- **What to work on**: Copy all lines containing the string "target" from the records below.

- **Records excerpted from a collection**:
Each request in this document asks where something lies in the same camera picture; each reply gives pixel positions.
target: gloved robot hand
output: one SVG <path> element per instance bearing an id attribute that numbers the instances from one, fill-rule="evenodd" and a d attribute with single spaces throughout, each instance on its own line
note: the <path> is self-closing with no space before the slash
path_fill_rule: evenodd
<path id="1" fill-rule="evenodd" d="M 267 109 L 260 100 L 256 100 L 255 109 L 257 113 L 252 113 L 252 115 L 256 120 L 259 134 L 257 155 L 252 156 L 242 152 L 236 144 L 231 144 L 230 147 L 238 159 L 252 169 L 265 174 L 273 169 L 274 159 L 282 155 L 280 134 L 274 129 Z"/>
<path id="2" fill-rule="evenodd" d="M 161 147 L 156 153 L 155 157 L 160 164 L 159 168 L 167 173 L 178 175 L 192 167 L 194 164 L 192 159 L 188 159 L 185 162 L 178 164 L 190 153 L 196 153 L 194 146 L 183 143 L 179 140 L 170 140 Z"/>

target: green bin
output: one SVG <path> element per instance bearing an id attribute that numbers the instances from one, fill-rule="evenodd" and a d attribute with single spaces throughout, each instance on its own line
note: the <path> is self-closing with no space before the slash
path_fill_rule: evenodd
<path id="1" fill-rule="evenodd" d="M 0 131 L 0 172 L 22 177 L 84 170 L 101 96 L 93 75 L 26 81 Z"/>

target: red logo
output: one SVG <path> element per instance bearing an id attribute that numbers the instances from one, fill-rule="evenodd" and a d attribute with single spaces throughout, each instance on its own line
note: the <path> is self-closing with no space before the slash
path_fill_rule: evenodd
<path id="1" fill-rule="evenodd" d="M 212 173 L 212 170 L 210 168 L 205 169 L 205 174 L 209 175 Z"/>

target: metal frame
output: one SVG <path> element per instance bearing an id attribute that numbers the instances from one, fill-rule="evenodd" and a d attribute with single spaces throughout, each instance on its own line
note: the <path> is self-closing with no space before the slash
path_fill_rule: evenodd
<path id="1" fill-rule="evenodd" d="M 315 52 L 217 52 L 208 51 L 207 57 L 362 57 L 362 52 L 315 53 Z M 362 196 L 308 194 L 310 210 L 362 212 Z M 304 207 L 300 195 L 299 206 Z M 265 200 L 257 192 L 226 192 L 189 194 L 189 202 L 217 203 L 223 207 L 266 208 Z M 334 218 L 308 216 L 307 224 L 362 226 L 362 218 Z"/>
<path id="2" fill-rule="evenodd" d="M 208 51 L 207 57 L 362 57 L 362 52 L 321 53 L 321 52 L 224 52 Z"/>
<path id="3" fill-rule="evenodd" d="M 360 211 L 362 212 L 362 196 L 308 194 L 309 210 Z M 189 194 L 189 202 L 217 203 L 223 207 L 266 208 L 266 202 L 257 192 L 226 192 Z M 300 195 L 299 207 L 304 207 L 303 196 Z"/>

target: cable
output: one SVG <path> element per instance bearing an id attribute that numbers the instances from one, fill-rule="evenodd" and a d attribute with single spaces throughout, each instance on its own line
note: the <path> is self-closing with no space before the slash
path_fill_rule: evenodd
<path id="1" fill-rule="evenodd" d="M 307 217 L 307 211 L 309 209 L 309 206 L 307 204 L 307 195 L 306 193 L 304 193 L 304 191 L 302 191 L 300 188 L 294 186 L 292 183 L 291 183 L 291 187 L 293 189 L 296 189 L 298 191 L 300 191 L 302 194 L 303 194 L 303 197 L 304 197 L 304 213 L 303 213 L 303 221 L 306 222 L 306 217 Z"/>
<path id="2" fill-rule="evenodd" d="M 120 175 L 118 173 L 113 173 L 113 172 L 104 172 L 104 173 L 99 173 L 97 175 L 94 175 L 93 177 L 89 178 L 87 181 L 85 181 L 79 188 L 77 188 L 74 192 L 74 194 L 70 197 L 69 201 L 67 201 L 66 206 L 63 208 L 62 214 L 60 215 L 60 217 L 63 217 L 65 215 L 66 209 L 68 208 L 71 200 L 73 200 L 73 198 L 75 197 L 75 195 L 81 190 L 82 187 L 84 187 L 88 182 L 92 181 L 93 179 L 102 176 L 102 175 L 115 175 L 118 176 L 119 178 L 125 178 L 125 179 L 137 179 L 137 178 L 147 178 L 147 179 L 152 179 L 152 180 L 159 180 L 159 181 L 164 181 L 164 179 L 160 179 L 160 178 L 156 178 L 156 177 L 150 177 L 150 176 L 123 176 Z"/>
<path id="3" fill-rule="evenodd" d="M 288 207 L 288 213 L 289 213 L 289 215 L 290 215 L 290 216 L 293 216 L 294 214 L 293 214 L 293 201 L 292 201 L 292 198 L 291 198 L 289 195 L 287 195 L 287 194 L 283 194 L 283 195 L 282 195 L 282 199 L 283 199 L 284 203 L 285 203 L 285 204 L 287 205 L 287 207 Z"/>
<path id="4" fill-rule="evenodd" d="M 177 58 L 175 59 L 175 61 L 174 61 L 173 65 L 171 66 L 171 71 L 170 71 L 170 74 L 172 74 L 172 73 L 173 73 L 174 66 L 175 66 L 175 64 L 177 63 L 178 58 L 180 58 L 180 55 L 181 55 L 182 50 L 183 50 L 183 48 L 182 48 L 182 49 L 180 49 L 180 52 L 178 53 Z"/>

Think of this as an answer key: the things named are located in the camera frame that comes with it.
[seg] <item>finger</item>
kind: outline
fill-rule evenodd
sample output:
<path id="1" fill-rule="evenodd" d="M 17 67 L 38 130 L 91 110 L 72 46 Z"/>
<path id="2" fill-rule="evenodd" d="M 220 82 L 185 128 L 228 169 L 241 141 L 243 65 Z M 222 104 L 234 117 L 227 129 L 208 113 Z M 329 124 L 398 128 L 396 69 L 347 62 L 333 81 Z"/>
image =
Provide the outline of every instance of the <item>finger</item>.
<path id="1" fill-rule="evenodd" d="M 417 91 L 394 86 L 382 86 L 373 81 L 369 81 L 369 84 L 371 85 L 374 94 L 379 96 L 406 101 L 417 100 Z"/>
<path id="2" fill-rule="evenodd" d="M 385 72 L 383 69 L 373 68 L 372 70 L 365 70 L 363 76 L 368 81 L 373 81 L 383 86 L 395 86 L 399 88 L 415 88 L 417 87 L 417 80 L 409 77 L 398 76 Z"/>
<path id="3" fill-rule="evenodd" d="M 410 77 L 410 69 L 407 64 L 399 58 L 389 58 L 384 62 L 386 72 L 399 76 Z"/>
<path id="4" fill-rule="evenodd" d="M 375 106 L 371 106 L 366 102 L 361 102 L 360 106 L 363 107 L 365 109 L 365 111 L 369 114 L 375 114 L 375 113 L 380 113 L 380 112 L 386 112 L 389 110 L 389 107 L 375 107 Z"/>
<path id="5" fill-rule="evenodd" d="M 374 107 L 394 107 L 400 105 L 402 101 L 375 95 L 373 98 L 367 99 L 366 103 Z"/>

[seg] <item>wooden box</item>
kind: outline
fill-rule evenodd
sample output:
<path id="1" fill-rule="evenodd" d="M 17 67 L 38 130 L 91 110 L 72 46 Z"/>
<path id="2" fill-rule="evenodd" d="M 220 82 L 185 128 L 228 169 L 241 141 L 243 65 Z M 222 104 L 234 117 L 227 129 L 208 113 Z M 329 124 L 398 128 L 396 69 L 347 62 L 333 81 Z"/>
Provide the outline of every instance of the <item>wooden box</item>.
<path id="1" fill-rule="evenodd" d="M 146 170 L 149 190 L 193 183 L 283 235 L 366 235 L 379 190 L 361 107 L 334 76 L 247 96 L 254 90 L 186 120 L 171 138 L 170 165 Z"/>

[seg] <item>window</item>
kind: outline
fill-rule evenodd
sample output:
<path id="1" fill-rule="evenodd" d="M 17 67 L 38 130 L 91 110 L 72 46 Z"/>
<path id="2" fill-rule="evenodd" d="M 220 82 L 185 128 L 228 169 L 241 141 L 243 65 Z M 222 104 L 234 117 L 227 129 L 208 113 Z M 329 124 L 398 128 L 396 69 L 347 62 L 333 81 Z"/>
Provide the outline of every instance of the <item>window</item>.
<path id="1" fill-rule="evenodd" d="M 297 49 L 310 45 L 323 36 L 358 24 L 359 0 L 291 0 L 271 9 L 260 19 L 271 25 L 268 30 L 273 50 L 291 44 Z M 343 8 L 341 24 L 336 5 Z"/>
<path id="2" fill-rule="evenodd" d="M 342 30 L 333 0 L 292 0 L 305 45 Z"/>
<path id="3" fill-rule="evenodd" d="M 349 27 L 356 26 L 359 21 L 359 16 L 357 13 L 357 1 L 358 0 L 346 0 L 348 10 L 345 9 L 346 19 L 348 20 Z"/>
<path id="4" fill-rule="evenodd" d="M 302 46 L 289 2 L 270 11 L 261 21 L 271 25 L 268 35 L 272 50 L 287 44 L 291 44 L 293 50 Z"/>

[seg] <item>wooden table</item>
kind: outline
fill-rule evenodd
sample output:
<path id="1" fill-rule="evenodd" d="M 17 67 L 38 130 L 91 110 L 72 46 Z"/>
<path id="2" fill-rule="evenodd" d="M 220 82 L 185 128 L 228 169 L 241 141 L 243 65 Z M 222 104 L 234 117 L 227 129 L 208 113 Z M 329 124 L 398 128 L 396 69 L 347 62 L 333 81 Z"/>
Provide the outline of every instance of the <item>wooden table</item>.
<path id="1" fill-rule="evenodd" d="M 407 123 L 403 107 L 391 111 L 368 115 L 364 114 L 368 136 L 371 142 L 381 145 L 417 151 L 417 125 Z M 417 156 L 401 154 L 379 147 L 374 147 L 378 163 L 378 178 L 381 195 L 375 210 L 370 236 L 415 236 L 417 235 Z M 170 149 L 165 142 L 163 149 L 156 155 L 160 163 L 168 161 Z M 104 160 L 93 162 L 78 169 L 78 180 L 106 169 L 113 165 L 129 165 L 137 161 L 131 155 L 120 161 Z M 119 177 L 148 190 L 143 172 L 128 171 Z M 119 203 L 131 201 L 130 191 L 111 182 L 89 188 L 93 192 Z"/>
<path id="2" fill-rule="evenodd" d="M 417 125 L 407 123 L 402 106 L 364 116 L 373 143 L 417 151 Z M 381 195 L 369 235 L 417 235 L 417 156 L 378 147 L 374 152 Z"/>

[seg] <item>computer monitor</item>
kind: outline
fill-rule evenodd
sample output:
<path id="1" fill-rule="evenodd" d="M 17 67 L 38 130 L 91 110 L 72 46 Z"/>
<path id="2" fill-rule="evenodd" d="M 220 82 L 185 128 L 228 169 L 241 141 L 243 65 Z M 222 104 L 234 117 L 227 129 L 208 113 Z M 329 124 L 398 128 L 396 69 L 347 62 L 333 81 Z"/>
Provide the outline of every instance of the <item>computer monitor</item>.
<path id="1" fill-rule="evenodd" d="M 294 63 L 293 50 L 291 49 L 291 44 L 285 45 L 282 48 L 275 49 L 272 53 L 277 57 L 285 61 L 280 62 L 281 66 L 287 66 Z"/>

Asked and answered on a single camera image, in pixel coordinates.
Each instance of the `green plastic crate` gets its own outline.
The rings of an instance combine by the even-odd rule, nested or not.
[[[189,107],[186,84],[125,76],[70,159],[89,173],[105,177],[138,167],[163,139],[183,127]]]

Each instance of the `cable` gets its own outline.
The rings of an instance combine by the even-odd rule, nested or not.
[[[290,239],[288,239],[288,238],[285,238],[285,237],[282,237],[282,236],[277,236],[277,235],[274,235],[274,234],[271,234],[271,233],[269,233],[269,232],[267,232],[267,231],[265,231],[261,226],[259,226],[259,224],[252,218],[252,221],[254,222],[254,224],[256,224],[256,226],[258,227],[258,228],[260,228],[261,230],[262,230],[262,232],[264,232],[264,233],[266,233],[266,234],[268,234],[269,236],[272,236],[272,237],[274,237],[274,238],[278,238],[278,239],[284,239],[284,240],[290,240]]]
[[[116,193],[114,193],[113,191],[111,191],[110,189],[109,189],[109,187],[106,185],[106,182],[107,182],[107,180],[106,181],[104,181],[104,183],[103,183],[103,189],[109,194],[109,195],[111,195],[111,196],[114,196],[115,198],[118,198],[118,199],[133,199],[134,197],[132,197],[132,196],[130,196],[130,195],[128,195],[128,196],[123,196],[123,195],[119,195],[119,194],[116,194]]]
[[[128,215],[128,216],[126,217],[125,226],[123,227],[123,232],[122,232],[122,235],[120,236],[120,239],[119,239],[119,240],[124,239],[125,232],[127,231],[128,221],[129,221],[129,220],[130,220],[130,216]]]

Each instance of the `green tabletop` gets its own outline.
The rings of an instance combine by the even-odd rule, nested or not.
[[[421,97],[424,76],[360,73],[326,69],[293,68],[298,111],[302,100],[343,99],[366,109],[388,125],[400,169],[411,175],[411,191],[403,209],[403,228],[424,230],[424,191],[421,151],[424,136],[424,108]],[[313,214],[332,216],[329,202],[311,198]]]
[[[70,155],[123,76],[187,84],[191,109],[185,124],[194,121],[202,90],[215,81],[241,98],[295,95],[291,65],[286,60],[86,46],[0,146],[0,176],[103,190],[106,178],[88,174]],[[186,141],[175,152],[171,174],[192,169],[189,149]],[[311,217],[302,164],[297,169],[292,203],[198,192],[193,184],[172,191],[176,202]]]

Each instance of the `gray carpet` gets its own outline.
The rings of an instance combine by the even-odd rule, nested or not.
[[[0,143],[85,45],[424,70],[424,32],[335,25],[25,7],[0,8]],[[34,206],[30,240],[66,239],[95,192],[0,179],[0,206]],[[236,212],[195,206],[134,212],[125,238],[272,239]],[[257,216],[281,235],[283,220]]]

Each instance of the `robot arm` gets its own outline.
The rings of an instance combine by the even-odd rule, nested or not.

- **Response area**:
target: gloved robot hand
target: green bin
target: red logo
target: metal frame
target: cable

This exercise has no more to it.